Dataset extract section start

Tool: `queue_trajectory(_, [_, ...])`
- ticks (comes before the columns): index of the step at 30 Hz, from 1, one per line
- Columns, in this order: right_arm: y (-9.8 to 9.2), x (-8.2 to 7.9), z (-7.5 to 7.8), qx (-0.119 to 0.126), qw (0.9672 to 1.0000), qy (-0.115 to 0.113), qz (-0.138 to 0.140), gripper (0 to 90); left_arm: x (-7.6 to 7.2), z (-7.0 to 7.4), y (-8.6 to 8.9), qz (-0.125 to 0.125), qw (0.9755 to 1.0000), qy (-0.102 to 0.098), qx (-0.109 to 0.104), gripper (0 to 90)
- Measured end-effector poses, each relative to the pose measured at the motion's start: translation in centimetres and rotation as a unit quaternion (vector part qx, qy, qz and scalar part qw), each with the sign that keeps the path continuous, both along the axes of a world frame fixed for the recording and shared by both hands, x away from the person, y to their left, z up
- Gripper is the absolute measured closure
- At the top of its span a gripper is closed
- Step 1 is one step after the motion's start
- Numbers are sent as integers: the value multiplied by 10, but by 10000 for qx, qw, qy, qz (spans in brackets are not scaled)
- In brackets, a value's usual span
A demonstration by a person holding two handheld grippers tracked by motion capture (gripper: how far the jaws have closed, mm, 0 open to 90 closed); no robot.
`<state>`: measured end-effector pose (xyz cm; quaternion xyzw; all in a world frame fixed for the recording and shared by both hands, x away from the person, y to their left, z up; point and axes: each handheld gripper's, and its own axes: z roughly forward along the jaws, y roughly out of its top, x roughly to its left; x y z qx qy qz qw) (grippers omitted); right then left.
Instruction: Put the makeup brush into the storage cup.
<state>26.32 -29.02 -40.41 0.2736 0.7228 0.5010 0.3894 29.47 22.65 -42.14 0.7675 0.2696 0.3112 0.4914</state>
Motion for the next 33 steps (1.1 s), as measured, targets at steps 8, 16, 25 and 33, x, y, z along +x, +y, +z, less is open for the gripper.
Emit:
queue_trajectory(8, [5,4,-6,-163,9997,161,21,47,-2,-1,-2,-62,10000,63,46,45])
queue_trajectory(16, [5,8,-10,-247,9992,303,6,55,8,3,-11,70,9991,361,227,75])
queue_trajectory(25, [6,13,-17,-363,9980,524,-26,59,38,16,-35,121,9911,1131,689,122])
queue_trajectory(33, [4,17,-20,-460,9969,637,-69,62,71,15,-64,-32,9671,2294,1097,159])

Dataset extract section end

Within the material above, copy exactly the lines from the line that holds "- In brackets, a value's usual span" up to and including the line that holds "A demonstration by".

- In brackets, a value's usual span
A demonstration by a person holding two handheld grippers tracked by motion capture (gripper: how far the jaws have closed, mm, 0 open to 90 closed); no robot.

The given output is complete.